5. Iniciativas favoráveis à competência da Justiça do Trabalho para autorizar o trabalho de crianças e adolescentes

 

            Aqueles que defendem a competência da Justiça do Trabalho para autorizar o trabalho ou a participação em espetáculos públicos, de crianças e adolescentes, têm externado o seu entendimento em três planos distintos. O primeiro, próprio para esse tipo de debate, é o plano legislativo, em que proposições com esse objetivo já se encontram em tramitação. O segundo é o plano jurisdicional, em que já se identificam algumas decisões da Justiça do Trabalho atraindo para si essa competência. O terceiro, por sua vez, é o plano argumentativo, no qual se desenvolve a tentativa de conscientizar os operadores do direito a respeito da correção desse entendimento.

 

            Plano Legislativo

 

            No Projeto de Lei nº 3.974, de 2012, de autoria do Deputado Federal Manoel Júnior, busca-se alterar o art. 406 da Consolidação das Leis do Trabalho para atribuir-lhe a seguinte redação: “[o] Juiz do Trabalho poderá autorizar ao adolescente o trabalho a que se referem as alíneas ‘a’ e ‘b’ do § 3º do art. 405, desde que a representação tenha fim educativo ou a peça de que participe não possa ser prejudicial à sua formação”. De acordo com as alíneas ‘a’ e ‘b’ do § 3º do art. 405 da CLT, ao menor é vedado o trabalho em serviços prejudiciais à sua moralidade, considerando-se como tal aqueles prestados “de qualquer modo, em teatros de revista, cinemas, buates, cassinos, cabarés, dancings e estabelecimentos análogos” e “em empresas circenses, em funções de acróbata, saltimbanco, ginasta e outras semelhantes”. Pela atual redação do art. 406, a autorização pode ser concedida pelo “Juiz de Menores”. Em sua justificativa, argumenta o autor do Projeto que a matéria é trabalhista e que “a Justiça Comum não estaria apta para a análise sob o ângulo da Legislação Trabalhista”.

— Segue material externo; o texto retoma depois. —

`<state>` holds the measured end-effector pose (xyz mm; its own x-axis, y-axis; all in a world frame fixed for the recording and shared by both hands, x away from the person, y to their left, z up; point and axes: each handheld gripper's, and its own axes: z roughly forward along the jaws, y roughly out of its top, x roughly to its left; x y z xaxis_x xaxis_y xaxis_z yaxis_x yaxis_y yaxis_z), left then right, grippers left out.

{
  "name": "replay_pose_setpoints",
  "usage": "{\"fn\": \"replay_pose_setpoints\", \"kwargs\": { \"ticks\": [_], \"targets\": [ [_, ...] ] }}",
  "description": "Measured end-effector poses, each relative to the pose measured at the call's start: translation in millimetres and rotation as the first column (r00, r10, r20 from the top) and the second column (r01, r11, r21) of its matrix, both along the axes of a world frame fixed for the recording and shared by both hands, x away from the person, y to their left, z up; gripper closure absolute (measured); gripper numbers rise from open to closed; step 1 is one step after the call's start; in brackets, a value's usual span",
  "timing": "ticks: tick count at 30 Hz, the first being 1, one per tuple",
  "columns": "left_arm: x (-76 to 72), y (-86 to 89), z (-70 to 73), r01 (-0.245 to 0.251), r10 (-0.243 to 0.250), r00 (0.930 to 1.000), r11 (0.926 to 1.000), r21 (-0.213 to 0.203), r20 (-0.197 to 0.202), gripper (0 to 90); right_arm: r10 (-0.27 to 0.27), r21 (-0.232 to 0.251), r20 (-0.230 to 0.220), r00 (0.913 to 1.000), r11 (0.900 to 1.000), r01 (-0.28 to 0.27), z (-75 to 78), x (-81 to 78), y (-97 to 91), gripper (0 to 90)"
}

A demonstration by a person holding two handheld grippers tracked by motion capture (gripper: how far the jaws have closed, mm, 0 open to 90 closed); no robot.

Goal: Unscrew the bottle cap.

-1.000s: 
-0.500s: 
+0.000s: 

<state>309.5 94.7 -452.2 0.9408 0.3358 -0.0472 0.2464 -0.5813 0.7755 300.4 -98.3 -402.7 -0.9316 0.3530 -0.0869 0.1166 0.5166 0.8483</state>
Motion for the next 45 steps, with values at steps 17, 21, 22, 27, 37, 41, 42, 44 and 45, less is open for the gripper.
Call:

            No Projeto de Lei nº 4.253, de 2013, de autoria do Deputado Federal Dr. Grilo, o objetivo é alterar o art. 406 da Consolidação das Leis do Trabalho, de modo a conceder competência concorrente ao Juiz de Menores e ao Juiz do Trabalho. Na justificativa, argumenta-se que “o artigo 114 da Constituição Federal de 1988 deixa claro que compete à Justiça do Trabalho julgar e processar controvérsias decorrentes das relações de trabalho. Portanto, descabida a competência exclusiva dos Juízes de Menores”.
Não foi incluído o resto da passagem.